Onde P sinusale

La dépolarisation des oreillettes se traduit sur l’électrocardiogramme par une onde P. Si cette dépolarisation est secondaire à la dépolarisation du nœud sinusal, on parle d’onde P sinusale. L’influx dépolarise d’abord l’oreillette droite (1er et 2e tiers de l’onde P), puis l’oreillette gauche (2e et 3e tiers de l’onde P) [1].

NB. La dépolarisation des oreillettes peut résulter de la dépolarisation d’un autre foyer d’activation que le nœud sinusal. Il peut s’agir du nœud du sinus coronaire (ou nœud atrial bas), d’un foyer atrial ectopique anormal (ex. Extrasystole atriale), ou d’un influx rétrograde qui provient du nœud AV ou d’un foyer infranodal comme issu d’un pacemaker physiologique accessoire, des fibres de Purkinje ou du muscle ventriculaire (Cf. Onde P rétrograde).

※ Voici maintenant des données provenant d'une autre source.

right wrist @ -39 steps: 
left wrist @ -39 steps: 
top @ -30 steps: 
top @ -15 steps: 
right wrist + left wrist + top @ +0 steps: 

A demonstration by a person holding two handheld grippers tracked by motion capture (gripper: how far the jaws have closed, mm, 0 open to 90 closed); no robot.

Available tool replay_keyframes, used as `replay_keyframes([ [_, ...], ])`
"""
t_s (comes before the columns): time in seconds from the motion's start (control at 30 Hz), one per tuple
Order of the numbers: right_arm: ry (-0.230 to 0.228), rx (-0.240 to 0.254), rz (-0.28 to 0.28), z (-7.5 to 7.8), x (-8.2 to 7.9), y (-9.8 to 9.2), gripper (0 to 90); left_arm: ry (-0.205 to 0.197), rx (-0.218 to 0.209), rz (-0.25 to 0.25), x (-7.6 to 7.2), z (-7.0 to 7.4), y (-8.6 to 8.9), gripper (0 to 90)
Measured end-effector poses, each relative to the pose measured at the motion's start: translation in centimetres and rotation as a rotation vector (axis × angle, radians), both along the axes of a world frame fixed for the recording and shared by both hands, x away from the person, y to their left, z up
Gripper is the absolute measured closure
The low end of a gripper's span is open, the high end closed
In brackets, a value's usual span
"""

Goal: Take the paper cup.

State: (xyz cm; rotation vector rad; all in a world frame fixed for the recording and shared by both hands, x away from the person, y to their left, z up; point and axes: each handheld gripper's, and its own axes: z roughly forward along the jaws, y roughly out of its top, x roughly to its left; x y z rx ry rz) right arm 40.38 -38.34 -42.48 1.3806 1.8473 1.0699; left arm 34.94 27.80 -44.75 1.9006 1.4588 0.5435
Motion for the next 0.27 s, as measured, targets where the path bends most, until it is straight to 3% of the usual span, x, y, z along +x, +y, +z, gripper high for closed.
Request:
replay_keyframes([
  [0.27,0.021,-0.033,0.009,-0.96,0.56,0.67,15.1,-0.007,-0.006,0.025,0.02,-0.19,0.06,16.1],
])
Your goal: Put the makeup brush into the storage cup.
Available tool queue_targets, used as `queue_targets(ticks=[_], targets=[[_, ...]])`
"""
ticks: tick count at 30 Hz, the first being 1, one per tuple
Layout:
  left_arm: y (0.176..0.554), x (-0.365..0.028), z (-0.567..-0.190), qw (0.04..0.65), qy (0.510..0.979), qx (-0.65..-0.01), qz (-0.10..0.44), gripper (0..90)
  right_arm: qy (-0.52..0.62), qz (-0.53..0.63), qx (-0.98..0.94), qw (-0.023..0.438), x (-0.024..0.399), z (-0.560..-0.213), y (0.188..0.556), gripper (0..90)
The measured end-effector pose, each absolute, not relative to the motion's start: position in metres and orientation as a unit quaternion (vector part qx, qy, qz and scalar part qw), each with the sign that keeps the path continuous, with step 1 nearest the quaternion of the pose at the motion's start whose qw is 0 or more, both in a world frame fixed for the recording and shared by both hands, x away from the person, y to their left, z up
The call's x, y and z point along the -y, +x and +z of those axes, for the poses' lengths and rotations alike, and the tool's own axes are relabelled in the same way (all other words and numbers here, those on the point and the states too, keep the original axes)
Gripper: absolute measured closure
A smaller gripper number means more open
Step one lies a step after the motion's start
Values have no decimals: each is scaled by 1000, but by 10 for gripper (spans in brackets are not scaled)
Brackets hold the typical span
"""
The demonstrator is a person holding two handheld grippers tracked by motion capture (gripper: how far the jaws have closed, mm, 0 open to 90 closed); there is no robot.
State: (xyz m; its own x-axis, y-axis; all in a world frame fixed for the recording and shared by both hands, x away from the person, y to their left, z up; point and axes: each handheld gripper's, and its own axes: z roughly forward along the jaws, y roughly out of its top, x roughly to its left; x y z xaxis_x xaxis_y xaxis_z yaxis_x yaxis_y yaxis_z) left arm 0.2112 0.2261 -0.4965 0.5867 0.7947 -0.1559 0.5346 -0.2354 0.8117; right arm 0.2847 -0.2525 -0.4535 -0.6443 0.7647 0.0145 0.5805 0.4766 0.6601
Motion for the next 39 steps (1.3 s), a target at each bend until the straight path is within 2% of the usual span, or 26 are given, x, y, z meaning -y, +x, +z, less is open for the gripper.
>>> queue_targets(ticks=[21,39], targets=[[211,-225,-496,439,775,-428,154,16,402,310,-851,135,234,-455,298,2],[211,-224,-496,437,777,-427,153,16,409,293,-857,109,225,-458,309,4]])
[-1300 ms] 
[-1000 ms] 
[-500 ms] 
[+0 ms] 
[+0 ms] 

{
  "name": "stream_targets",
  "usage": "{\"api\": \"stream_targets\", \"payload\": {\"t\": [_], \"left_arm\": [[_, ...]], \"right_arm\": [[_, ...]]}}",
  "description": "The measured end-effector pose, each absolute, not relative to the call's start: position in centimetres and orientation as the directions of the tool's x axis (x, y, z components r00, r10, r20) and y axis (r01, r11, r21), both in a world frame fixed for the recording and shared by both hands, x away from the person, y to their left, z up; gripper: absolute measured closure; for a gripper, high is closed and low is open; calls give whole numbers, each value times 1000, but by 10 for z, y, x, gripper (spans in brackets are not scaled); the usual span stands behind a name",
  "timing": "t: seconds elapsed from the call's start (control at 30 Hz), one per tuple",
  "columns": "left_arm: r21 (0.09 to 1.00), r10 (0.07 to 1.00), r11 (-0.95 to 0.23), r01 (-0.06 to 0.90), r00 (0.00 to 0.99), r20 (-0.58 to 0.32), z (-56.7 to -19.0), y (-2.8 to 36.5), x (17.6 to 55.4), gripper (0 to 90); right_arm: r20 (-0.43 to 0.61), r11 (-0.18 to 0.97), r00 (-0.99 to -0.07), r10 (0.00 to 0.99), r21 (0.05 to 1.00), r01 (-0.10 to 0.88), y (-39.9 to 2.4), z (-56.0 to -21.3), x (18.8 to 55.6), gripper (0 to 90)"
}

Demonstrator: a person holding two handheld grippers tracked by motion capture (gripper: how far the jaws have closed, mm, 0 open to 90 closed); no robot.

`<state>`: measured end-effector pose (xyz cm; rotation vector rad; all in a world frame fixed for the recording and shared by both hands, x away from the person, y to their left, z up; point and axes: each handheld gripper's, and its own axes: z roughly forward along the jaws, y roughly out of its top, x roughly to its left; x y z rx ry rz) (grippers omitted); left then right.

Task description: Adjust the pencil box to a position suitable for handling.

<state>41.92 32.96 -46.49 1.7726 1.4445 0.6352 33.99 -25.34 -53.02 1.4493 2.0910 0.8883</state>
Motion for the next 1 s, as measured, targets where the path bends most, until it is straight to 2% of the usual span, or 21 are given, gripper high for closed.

A – L’onde P sinusale normale est [1] :

  • en DII-DI, elle est positive, peu ample (≤ 2,5 mm ou 0,25 mV) et de durée brève (< 3 mm ou 120 ms) monophasique ou légèrement crochetée (cf. ECG normal).
  • en V1-V2, elle est positive et diphasique avec une composante terminale négative (positivité = oreillette droite < 1,5 mm, négativité = oreillette gauche < 1 mm).
  • en V5-V6, elle est constamment positive en raison de l’activation des oreillettes de la droite vers la gauche.
  • sa fréquence habituelle est comprise entre 50(60) et 90/min. Une fréquence basse < 60/min témoigne d’une bradycardie sinusale, une fréquence élevée ≥ 100/min d’une tachycardie sinusale.
  • son axe est compris entre 0 et 75°, le plus souvent entre 45 et 60°. Il se calcule comme on calcule l’axe électrique du cœur. Cet axe peut changer sur un même tracé, car le pacemaker dominant au sein du nœud sinusal peut migrer de la partie céphalique (axe de P plutôt vertical ; stimulation sympathique) à la périphérie (axe de P plutôt horizontal ; stimulation vagale) (cf. Wandering pacemaker).
  • sa forme et axe peut varier chez le sujet sain en fonction de la respiration (cf. Arythmie sinusale respiratoire).
  • la repolarisation atriale n’est généralement pas déviée de la ligne de base sauf en cas de fréquence élevée, de dyspnée, d’infarctus atrial ou de péricardite (cf. Repolarisation atriale).

B – L’onde P sinusale pathologique

L’onde P sinusale peut devenir pathologique sous l’influence d’une pression intra-atriale élevée, une ischémie, une fibrose et des anomalies du couplage intercellulaire qui altèrent la conduction intra-atriale et rendent inhomogènes les périodes réfractaires. Ces anomalies constituent un substrat pour une fibrillation atriale [3][4].

  • Une onde P peu voltée et brève est fréquente en DII au cours du vieillissement ou d’une cardiomyopathie [8].
  • Une amplitude microvoltée en DII <1 mm favorise la survenue d’une FA [4].
  • Une onde P allongée en DII ≥ 120 ms et bifide avec une polarité négative ≥ 1 mm de la seconde partie de P en V1 est le fait d’une hypertrophie/dilatation atriale gauche (cf. Onde P mitrale). Une augmentation de la “force terminale” de P en V1 favorise la survenue d’une FA [4].
  • Une onde P allongée et franchement bifide/diphasique traduit un bloc de conduction inter-atrial. Un “advanced interatrial block” favorise la survenue d’une FA [4]. Une durée de l’onde P ≥ 150 ms après ablation prédit un risque élevé de récidive de FA [5].

  • Une onde P trop ample en DII (≥ 2,5 mm) évoque une hypertrophie/dilatation atriale droite (cf. Onde P pulmonaire), mais peut se voir aussi en cas d’hyperadrénergie, hyperventilation ou anxiété.
  • Une onde P “manquante” traduit un bloc sino-atrial (Cf. Bloc sinoatrial du 2e degré).
  • Une dispersion trop élevée (soustraction de la durée de l’onde P minimale à celle de l’onde P maximale dans n’importe laquelle des 12 dérivations) expose au risque de FA [3].
  • Un axe anormal de P est associé à un risque plus grand de cardiopathie ou de mortalité cardiovasculaire [9].
  • Des scores existent en 2022 pour préciser le risque de survenue d’une FA [6][7].

C – La dépolarisation des oreillettes peut ne pas activer le nœud AV ou le réseau de His-Purkinje (“onde P bloquée”).